🤖 AI Summary
To address incomplete full-body motion reconstruction in AR/VR caused by reliance solely on head-mounted displays (HMDs) and handheld controllers, this paper proposes a lightweight, real-time full-body pose estimation method. The approach introduces three key contributions: (1) a learnable Memory-Block module that implicitly models temporal dynamics of occluded or unobserved joints via a discrete codebook; (2) an MLP-based backbone with residual connections and a multi-task learning framework jointly optimizing pose prediction, velocity consistency, and joint-angle constraints; and (3) end-to-end training achieving 72 FPS on mobile HMDs. Experiments demonstrate that the method achieves the best trade-off between accuracy—reducing MPJPE by 18.3%—and computational efficiency, significantly outperforming existing sparse-input-driven approaches for full-body pose estimation.
📝 Abstract
Realistic and smooth full-body tracking is crucial for immersive AR/VR applications.

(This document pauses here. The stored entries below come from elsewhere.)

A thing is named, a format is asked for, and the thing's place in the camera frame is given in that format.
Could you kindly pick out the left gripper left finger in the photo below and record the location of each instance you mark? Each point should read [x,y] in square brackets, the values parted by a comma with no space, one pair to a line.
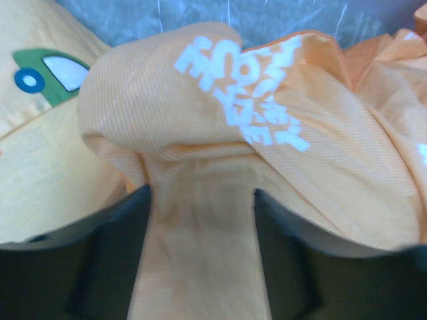
[84,270]

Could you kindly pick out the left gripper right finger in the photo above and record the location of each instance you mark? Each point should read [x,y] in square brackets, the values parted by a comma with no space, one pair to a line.
[311,273]

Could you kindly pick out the orange Mickey Mouse pillowcase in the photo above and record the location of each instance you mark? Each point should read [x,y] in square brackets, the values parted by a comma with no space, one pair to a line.
[337,136]

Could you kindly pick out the yellow car print pillow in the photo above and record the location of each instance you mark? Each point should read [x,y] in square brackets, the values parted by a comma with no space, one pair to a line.
[49,178]

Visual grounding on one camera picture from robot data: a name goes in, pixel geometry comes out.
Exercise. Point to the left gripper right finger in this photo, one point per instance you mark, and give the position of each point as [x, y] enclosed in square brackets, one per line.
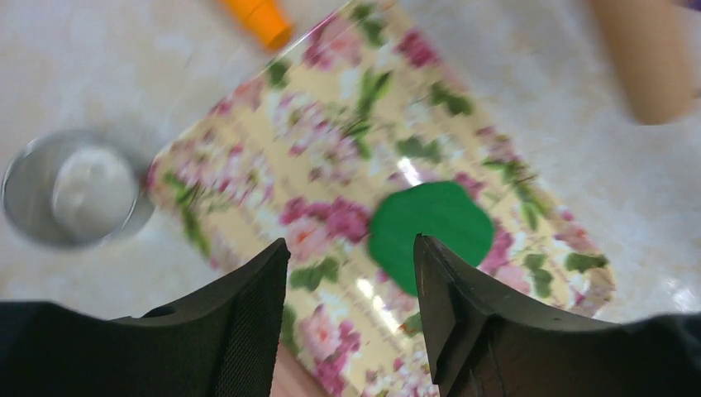
[484, 338]

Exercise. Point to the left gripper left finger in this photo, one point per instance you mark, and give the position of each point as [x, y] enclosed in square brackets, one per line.
[220, 340]

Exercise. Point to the green dough disc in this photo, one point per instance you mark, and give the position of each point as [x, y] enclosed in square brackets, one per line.
[441, 209]

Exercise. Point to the floral cutting board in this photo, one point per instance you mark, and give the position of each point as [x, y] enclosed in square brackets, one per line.
[360, 108]

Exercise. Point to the wooden double-ended roller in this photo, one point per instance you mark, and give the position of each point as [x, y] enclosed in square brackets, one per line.
[649, 55]

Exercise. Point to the round metal cutter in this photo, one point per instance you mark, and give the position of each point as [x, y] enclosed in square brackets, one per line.
[75, 188]

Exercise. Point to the orange toy microphone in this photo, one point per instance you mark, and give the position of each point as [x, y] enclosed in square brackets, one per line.
[264, 19]

Existing systems primarily track head and hands via Head Mounted Devices (HMDs) and controllers, making the 3D full-body reconstruction in-complete. One potential approach is to generate the full-body motions from sparse inputs collected from limited sensors using a Neural Network (NN) model. In this paper, we propose a novel method based on a multi-layer perceptron (MLP) backbone that is enhanced with residual connections and a novel NN-component called Memory-Block. In particular, Memory-Block represents missing sensor data with trainable code-vectors, which are combined with the sparse signals from previous time instances to improve the temporal consistency. Furthermore, we formulate our solution as a multi-task learning problem, allowing our MLP-backbone to learn robust representations that boost accuracy. Our experiments show that our method outperforms state-of-the-art baselines by substantially reducing prediction errors. Moreover, it achieves 72 FPS on mobile HMDs that ultimately improves the accuracy-running time tradeoff.